In June, the iconic department store shut down for good after 355 years.
And toward the end, it was really struggling financially.
With more than $1 billion in debt, Hudson's Bay was granted court protection from its
creditors in March.
Since then, it's cleared the shelves in liquidation sales, sold its brand identity
to Canadian Tire, and laid off more than 8,000 people.
Now, the courts are divvying up what's left.
That includes auctioning off remaining art and artifacts, like the company's founding
charter from 1670.
The end of Hudson's Bay takes a piece of the country's history with it, and it also
leaves a lot of empty retail space behind.
Leases for nearly 100 locations across Canada are up for grabs. And one BC billionaire has her eye on dozens of those storefronts.
Susan Krishinski-Robertson is the Globe's retailing reporter.
She's been covering the company's collapse, and she'll introduce us to billionaire Ruby
Liu, what Liu's plans are for all that retail space, and why nearly everyone involved is
trying to stop her.
I'm Adrian Lee, and this is The Decibel from the Globe and Mail.
Hey, Susan, thanks for joining us.
Thanks for having me.
Okay, so when you were last on the show back in March, the Hudson's Bay Company was facing
a financial crisis. And since then, things have obviously gotten a lot worse.
Now to cover its debt, it's selling off everything, which includes the leases to its
retail locations across the country.
And the scale of this is huge.
So Susan, can you walk us through the Bay storefronts that are back on the market?
Yeah, so Hudson's Bay at the time that it filed for creditor protection, operated 80 of the Hudson's Bay stores across the country,
as well as two Saks Fifth Avenue and 13 Saks Off Fifth stores.
So nearly 100 stores all across Canada.
And all of those have now been closed.
So this represents a huge swath of empty retail space
that's coming back on the Canadian market.
The average Bay store, it's humongous.
These stores are around 300,000 square feet on average,
much bigger than your average retail store.
Some of them are even larger than that,
depending on the space.
There was a lease monetization process,
which really just means they were asking for bidders
to come forward and pay to take over
some of those store leases.
And these leases are being sold as is, right?
Whoever takes them over would have the same deal the Bay had with its landlords?
Yeah, and that is actually why they hold value because the conditions that these leases have
basically are sort of a vestige of a time when department stores
were a lot more important than they are now.
Department stores were known as anchor tenants in malls.
And the meaning of that is simply that they were drawing people into these malls and the
other retailers in the malls were supposed to benefit from having that Hudson's Bay at
the end of the hall because the Hudson's Bay brought shoppers in, and then they would explore the other retailers.
Well, over the last decade or two,
that situation has really flipped,
where people aren't coming to the mall for Hudson's Bay
anymore.
And if anything, as these stores started generating a lot less
traffic and also started basically going into disrepair.

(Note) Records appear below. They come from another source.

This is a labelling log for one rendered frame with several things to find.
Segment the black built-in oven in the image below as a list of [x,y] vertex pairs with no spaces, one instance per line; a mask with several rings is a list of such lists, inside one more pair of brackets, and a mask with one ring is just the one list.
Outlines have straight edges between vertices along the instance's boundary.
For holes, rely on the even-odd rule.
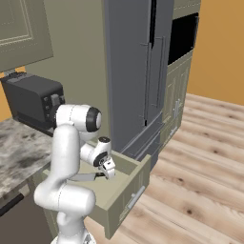
[[173,20],[169,65],[194,48],[198,22],[197,12]]

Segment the grey fridge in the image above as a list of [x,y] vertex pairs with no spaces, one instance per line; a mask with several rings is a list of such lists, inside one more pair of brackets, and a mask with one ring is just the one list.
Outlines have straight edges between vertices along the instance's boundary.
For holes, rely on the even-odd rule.
[[[140,161],[160,149],[164,94],[173,23],[173,0],[104,0],[104,20],[112,149]],[[152,105],[150,73],[148,119],[144,120],[147,43],[165,36],[161,103]]]

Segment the dark dishwasher front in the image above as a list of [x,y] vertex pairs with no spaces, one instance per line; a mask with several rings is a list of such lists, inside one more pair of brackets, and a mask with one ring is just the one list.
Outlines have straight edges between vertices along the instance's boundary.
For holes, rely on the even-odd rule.
[[24,199],[0,217],[0,244],[51,244],[52,236],[43,210],[34,204],[28,185],[17,191]]

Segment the olive green wall cupboard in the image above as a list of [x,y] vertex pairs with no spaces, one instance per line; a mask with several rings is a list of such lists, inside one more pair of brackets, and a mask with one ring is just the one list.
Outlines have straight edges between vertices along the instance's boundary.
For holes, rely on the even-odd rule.
[[0,72],[51,57],[44,0],[0,0]]

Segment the olive green open drawer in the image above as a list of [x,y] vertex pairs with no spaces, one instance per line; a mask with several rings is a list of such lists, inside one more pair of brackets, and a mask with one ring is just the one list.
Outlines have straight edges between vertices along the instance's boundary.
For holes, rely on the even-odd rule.
[[79,188],[94,191],[96,203],[89,217],[104,227],[105,237],[111,239],[128,213],[132,194],[149,185],[151,157],[145,155],[136,161],[119,152],[112,151],[115,163],[115,177],[107,180],[97,177],[94,181],[69,181]]

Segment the olive green tall cupboard run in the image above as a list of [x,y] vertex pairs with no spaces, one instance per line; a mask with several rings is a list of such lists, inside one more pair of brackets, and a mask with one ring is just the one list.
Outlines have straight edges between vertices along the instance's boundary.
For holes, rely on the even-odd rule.
[[[199,15],[200,5],[201,0],[174,0],[173,20],[196,12]],[[164,126],[160,135],[161,147],[170,141],[181,125],[193,50],[194,48],[168,64],[163,108]]]

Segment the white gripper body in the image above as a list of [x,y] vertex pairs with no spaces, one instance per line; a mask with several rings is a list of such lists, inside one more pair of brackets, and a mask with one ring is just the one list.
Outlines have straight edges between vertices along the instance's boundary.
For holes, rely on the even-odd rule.
[[107,179],[115,177],[115,164],[112,159],[105,161],[99,169],[104,173]]

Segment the dark grey toaster oven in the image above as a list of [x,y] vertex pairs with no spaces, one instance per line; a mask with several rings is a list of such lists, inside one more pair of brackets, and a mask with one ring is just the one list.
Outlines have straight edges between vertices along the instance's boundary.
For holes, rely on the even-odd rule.
[[11,73],[0,82],[13,119],[52,136],[55,113],[65,103],[62,84],[26,72]]

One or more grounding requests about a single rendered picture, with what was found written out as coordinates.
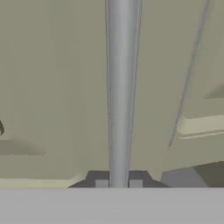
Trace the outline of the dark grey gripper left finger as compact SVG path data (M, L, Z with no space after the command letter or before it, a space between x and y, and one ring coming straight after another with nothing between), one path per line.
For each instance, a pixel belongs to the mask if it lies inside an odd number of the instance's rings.
M73 184L70 188L99 188L109 187L109 171L89 171L87 176Z

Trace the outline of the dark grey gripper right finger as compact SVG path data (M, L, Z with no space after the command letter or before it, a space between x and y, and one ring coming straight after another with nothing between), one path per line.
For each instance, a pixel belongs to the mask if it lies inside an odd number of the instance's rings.
M166 187L165 184L153 179L147 171L130 171L129 188Z

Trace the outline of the beige cabinet door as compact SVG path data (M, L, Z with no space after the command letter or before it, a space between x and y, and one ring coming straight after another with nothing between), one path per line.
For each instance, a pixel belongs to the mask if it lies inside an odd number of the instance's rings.
M224 160L224 0L211 0L178 127L163 169Z
M200 165L168 140L203 0L143 0L131 166ZM107 170L105 0L0 0L0 187L66 187Z

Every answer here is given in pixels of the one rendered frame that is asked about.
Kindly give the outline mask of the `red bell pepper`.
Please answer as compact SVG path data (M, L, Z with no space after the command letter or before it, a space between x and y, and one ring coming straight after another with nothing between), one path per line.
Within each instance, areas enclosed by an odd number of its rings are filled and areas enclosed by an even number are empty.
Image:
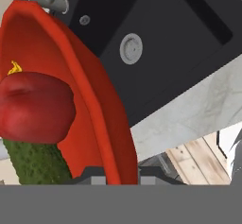
M56 144L75 120L70 86L55 77L26 72L16 62L0 81L0 136L11 141Z

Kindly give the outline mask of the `green cucumber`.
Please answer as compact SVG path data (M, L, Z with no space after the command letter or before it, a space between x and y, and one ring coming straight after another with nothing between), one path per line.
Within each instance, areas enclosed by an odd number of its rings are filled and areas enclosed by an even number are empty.
M64 184L72 179L57 145L4 139L10 161L21 184Z

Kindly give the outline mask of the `red bowl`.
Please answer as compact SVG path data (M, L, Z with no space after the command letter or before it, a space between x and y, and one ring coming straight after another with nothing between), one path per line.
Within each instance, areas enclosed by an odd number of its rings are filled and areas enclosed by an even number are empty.
M136 184L138 166L126 111L99 58L37 3L13 1L0 25L0 79L16 61L22 70L68 83L76 119L58 144L71 174L104 168L108 184Z

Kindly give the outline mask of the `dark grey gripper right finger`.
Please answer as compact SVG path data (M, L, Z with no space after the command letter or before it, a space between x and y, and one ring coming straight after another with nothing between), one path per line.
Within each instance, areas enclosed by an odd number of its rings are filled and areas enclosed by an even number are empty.
M183 185L182 181L167 177L159 166L139 166L138 183L140 185Z

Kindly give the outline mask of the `black sink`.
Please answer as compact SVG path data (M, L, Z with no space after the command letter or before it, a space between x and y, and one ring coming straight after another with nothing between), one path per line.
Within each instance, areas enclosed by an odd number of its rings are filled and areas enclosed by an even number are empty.
M242 54L242 0L68 0L136 125Z

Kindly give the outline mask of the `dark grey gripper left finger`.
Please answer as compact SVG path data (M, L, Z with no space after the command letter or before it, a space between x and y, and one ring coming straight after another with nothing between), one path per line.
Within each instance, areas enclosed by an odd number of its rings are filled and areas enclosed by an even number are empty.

These anchor tenants went from being an anchor that drew people
in to being like an anchor that was dragging the malls down.
Landlords even told me retailers who
had stores adjacent to Hudson's Bay locations
would bother the landlords for like,
can I please move somewhere else in the mall?
It was sort of that dank of an experience
in some cases to be next to these failing stores.
So the conditions under these leases, as I say, were from a time when the anchor tenant was very important and because of that
Hudson's Bay had the right to pay below market rent, cheaper rent, at least on the per square footage basis
than a retailer
elsewhere in the mall would be paying. That's one huge advantage of these leases.
There are other conditions under the leases that are really valuable to a
retail tenant. For example, anchor tenants often have the right to approve or
disapprove of a landlord's plans for redevelopment in the mall. So if a
landlord wants to do any kind of big construction
project on the site, they need to get approval
from that anchor tenant.
And those conditions are even so valuable
that sometimes that anchor tenant can generate money
from them.
Hudson's Bay in the past has negotiated payments
from its own landlords for the right
to do these kinds of redevelopments.
So those are just a couple of examples
of why these anchor tenant leases are theoretically valuable
Not so valuable that 62 of them didn't go unbid for but
There are people who believe that they have value and bidders did come forward for some of those leases, right?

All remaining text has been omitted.